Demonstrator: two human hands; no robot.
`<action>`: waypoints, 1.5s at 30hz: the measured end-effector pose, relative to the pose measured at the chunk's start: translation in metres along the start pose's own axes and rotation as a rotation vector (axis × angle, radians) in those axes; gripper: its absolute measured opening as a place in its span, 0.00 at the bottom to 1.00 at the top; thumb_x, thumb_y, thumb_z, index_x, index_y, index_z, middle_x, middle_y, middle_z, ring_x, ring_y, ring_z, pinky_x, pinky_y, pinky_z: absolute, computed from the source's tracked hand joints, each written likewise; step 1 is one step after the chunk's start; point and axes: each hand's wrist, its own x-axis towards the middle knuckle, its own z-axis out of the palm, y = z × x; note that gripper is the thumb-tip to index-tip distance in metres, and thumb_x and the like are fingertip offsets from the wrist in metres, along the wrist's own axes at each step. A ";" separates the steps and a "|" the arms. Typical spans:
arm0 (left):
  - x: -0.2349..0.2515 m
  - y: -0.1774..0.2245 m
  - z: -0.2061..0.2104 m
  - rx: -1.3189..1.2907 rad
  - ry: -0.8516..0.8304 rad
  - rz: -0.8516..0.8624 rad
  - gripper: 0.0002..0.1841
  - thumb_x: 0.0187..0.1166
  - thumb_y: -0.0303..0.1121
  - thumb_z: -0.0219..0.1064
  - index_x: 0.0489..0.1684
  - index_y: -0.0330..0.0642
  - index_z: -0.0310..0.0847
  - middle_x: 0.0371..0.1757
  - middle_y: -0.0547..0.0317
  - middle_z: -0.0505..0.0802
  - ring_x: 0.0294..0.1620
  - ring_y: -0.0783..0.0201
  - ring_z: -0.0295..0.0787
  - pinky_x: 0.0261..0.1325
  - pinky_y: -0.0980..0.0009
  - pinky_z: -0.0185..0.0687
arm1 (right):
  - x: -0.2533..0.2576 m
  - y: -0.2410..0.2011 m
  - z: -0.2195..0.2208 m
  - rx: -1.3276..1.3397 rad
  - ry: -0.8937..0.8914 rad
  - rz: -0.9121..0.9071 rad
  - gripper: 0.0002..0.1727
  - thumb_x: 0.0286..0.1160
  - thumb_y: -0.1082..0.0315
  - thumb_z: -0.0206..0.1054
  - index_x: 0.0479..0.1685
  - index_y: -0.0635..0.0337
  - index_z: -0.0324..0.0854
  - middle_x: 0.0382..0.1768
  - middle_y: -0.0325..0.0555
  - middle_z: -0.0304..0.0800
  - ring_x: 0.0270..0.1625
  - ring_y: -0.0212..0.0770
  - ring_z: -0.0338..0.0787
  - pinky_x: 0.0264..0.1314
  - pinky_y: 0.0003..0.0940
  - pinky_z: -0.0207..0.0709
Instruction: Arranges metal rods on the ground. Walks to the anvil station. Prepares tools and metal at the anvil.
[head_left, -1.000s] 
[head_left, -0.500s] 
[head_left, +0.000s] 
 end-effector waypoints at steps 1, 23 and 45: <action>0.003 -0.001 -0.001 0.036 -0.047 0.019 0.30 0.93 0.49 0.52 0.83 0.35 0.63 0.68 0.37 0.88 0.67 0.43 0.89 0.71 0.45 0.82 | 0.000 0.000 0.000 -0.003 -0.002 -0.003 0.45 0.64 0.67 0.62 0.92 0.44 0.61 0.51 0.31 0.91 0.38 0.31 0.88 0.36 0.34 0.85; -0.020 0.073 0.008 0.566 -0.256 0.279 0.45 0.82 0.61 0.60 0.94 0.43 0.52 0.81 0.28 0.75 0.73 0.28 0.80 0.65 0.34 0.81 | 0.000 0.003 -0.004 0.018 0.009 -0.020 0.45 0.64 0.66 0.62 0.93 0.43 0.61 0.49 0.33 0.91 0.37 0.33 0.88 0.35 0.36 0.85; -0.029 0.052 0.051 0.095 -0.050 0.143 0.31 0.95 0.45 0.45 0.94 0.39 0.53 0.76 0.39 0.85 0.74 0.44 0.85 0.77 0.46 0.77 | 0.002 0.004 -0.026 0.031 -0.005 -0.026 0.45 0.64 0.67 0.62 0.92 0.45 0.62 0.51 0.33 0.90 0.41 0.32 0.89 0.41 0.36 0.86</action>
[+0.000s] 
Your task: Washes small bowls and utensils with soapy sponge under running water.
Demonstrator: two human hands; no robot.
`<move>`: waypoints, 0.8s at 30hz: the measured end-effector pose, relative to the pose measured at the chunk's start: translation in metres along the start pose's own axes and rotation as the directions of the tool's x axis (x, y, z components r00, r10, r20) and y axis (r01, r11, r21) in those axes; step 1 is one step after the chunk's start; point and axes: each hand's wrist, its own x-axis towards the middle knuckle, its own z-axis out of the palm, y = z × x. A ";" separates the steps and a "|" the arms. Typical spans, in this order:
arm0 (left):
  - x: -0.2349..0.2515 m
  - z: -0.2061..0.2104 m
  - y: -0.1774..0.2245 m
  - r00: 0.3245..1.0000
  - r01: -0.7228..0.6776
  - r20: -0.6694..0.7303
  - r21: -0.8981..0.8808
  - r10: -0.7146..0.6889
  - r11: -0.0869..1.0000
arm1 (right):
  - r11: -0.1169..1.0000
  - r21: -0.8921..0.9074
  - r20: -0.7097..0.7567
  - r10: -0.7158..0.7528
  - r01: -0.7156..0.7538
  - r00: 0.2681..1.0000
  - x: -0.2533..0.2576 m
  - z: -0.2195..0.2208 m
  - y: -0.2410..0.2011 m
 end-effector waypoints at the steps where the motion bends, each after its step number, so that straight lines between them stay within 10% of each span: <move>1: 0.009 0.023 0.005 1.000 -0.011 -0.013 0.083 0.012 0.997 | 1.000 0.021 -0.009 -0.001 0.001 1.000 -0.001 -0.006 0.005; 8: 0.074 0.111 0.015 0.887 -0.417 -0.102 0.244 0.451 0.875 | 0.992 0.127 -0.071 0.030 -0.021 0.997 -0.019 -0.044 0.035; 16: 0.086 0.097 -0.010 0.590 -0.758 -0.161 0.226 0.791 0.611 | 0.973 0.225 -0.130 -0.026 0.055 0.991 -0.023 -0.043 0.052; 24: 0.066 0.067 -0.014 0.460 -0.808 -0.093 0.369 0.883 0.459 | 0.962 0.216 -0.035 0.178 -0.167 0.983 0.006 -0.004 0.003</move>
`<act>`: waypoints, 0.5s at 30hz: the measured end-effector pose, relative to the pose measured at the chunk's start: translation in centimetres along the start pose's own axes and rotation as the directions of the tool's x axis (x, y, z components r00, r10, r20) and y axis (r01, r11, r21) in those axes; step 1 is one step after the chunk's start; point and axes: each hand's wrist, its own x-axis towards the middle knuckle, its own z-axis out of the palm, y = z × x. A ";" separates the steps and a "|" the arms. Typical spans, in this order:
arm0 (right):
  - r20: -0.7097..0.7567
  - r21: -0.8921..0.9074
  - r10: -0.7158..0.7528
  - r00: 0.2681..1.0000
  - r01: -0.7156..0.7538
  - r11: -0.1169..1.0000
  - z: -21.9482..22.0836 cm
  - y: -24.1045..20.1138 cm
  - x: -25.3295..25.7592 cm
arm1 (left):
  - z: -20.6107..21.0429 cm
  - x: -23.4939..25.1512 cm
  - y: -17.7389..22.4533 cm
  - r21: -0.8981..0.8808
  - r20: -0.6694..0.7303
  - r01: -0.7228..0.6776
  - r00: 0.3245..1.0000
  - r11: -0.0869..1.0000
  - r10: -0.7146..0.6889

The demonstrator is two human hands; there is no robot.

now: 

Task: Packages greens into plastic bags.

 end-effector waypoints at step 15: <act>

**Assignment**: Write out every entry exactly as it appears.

**Response to the task**:
Demonstrator: two human hands; no robot.
`<action>`: waypoints, 1.5s at 30hz: the measured end-effector pose, relative to the pose measured at the chunk's start: translation in metres along the start pose's own axes and rotation as a rotation vector (axis × angle, radians) in those axes; gripper: its absolute measured opening as a place in its span, 0.00 at the bottom to 1.00 at the top; thumb_x, thumb_y, thumb_z, index_x, index_y, index_z, middle_x, middle_y, middle_z, ring_x, ring_y, ring_z, pinky_x, pinky_y, pinky_z: absolute, computed from the source's tracked hand joints, each written likewise; step 1 is one step after the chunk's start; point and axes: each hand's wrist, its own x-axis towards the middle knuckle, its own z-axis out of the palm, y = z × x; note that gripper is the thumb-tip to index-tip distance in metres, and thumb_x and the like are fingertip offsets from the wrist in metres, along the wrist's own axes at each step. A ";" separates the steps and a "|" the arms. Typical spans:
arm0 (left):
  - x: -0.2349..0.2515 m
  - y: -0.1774..0.2245 m
  - z: -0.2061..0.2104 m
  - rx: -1.3189..1.2907 rad
  - ry: -0.8516..0.8304 rad
  - rz: -0.8516..0.8624 rad
  - gripper: 0.0002..0.1841
  - thumb_x: 0.0187..0.1166
  - thumb_y: -0.0303..0.1121
  - thumb_z: -0.0219..0.1064
  - index_x: 0.0489..0.1684
  - index_y: -0.0330..0.0642
  - index_z: -0.0310..0.0847
  - middle_x: 0.0371..0.1757
  - middle_y: -0.0547..0.0317
  - middle_z: -0.0505..0.0802
  - ring_x: 0.0294..0.1620
  - ring_y: -0.0783..0.0201
  - ring_z: -0.0295..0.0787
  - pinky_x: 0.0261..0.1325
  - pinky_y: -0.0980..0.0009
  - pinky_z: -0.0185..0.0687
arm1 (right):
  - x: -0.2533..0.2576 m
  - y: -0.2410..0.2011 m
  - z: -0.2195..0.2208 m
  - rx: -1.3276..1.3397 rad
  - ry: -0.8937..0.8914 rad
  - rz: -0.9121..0.9071 rad
  - gripper: 0.0002..0.1727
  - thumb_x: 0.0286..0.1160
  - thumb_y: -0.1082..0.0315
  - thumb_z: -0.0206..0.1054
  - index_x: 0.0479..0.1685
  - index_y: -0.0635..0.0337
  - index_z: -0.0324..0.0854
  - middle_x: 0.0382..0.1768
  - middle_y: -0.0325..0.0555
  - middle_z: -0.0304..0.0800
  - ring_x: 0.0270..0.1625
  - ring_y: -0.0212..0.0770
  - ring_z: -0.0338..0.0787
  - pinky_x: 0.0264..0.1314
  - pinky_y: 0.0003..0.0940
  - pinky_z: -0.0207..0.0709
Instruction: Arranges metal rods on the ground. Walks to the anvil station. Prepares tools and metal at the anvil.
[head_left, -1.000s] 
[head_left, -0.500s] 
[head_left, +0.000s] 
 end-effector waypoints at steps 1, 23 and 45: <action>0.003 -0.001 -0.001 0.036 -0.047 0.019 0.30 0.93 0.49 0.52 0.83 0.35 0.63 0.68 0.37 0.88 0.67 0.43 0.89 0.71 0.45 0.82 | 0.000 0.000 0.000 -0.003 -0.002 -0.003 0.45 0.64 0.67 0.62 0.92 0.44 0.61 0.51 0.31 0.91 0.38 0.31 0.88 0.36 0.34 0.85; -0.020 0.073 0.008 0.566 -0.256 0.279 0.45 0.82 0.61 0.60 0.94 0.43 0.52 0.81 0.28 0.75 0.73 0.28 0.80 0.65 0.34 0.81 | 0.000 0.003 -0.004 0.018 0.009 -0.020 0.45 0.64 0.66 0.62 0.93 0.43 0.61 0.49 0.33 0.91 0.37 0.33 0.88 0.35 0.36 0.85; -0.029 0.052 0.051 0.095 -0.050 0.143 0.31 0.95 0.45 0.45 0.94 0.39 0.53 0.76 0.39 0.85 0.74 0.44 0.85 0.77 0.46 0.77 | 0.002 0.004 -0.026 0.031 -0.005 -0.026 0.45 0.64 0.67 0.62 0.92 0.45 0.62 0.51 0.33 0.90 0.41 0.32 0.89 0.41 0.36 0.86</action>
[+0.000s] 
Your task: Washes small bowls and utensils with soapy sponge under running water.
Demonstrator: two human hands; no robot.
`<move>`: waypoints, 0.8s at 30hz: the measured end-effector pose, relative to the pose measured at the chunk's start: translation in metres along the start pose's own axes and rotation as the directions of the tool's x axis (x, y, z components r00, r10, r20) and y axis (r01, r11, r21) in those axes; step 1 is one step after the chunk's start; point and axes: each hand's wrist, its own x-axis towards the middle knuckle, its own z-axis out of the palm, y = z × x. A ";" separates the steps and a "|" the arms. Typical spans, in this order:
arm0 (left):
  - x: -0.2349..0.2515 m
  - z: -0.2061..0.2104 m
  - y: -0.1774..0.2245 m
  - r00: 0.3245..1.0000
  - r01: -0.7228..0.6776
  - r20: -0.6694..0.7303
  - r21: -0.8981..0.8808
  - r10: -0.7146..0.6889
  - r11: -0.0869..1.0000
arm1 (right):
  - r11: -0.1169..1.0000
  - r21: -0.8921..0.9074
  - r20: -0.7097..0.7567
  - r10: -0.7158..0.7528
  - r01: -0.7156..0.7538
  - r00: 0.2681..1.0000
  - x: -0.2533..0.2576 m
  - z: -0.2195..0.2208 m
  - y: -0.2410..0.2011 m
 end-effector waypoints at the steps where the motion bends, each after its step number, so that straight lines between them stay within 10% of each span: <move>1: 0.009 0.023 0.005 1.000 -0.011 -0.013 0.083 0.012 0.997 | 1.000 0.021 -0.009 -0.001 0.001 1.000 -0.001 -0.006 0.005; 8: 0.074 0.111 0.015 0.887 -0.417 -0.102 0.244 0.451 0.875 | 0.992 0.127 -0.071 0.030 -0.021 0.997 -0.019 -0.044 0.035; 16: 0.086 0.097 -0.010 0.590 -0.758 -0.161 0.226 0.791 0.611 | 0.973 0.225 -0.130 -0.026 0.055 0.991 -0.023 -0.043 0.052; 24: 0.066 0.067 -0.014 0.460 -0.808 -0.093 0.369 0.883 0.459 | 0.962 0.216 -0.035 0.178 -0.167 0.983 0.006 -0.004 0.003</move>
`<act>`: waypoints, 0.5s at 30hz: the measured end-effector pose, relative to the pose measured at the chunk's start: translation in centimetres along the start pose's own axes and rotation as the directions of the tool's x axis (x, y, z components r00, r10, r20) and y axis (r01, r11, r21) in those axes; step 1 is one step after the chunk's start; point and axes: each hand's wrist, its own x-axis towards the middle knuckle, its own z-axis out of the palm, y = z × x. A ";" separates the steps and a "|" the arms. Typical spans, in this order:
arm0 (right):
  - r20: -0.7097..0.7567
  - r21: -0.8921..0.9074
  - r10: -0.7158..0.7528
  - r00: 0.2681..1.0000
  - r01: -0.7156..0.7538
  - r11: -0.1169..1.0000
  - z: -21.9482..22.0836 cm
  - y: -24.1045..20.1138 cm
  - x: -25.3295..25.7592 cm
arm1 (left):
  - z: -20.6107..21.0429 cm
  - x: -23.4939..25.1512 cm
  - y: -17.7389..22.4533 cm
  - r21: -0.8981..0.8808
  - r20: -0.6694..0.7303
  - r01: -0.7228..0.6776
  - r00: 0.3245..1.0000
  - r11: -0.0869..1.0000
  - r10: -0.7146..0.6889

The demonstrator is two human hands; there is no robot.

now: 

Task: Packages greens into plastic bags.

 end-effector waypoints at step 15: <act>

The exercise requires no more work.